:: Work task ::
From the line containing "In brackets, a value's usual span" onward to the last line of the data below, copy each line exactly and add nothing.

:: Recorded information ::
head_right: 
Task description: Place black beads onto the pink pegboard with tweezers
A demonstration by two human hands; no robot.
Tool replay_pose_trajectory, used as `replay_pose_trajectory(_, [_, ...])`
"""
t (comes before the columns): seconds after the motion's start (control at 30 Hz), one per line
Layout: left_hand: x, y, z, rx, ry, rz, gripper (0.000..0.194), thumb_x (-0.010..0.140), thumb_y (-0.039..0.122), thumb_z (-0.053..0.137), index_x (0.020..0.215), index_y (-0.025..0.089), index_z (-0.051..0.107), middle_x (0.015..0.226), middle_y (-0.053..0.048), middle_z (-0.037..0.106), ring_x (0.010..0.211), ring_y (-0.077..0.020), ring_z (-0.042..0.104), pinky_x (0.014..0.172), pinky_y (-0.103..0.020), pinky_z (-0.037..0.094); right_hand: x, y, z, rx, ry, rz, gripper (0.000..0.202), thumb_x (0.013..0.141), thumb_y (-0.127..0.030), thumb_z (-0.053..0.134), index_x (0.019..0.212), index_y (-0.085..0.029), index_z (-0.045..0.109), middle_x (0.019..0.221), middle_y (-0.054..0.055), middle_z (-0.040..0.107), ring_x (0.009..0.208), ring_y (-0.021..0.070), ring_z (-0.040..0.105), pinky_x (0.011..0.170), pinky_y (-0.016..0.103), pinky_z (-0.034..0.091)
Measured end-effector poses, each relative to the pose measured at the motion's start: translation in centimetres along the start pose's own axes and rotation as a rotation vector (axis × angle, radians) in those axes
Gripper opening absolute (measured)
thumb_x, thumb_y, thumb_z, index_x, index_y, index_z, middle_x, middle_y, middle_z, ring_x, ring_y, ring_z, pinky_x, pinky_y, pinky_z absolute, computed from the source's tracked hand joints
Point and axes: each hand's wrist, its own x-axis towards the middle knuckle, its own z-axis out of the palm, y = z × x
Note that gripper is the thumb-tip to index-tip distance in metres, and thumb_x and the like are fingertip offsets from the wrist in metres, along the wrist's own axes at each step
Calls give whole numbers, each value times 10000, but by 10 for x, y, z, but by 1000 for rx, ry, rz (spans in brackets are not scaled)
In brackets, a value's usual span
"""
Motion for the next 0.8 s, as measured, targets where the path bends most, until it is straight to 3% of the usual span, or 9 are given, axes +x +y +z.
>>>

:: Exercise solution ::
In brackets, a value's usual span
"""
Motion for the next 0.8 s, as measured, targets where the path bends most, until it is straight to 3% of the usual span, or 9 are given, axes +x +y +z.
>>>

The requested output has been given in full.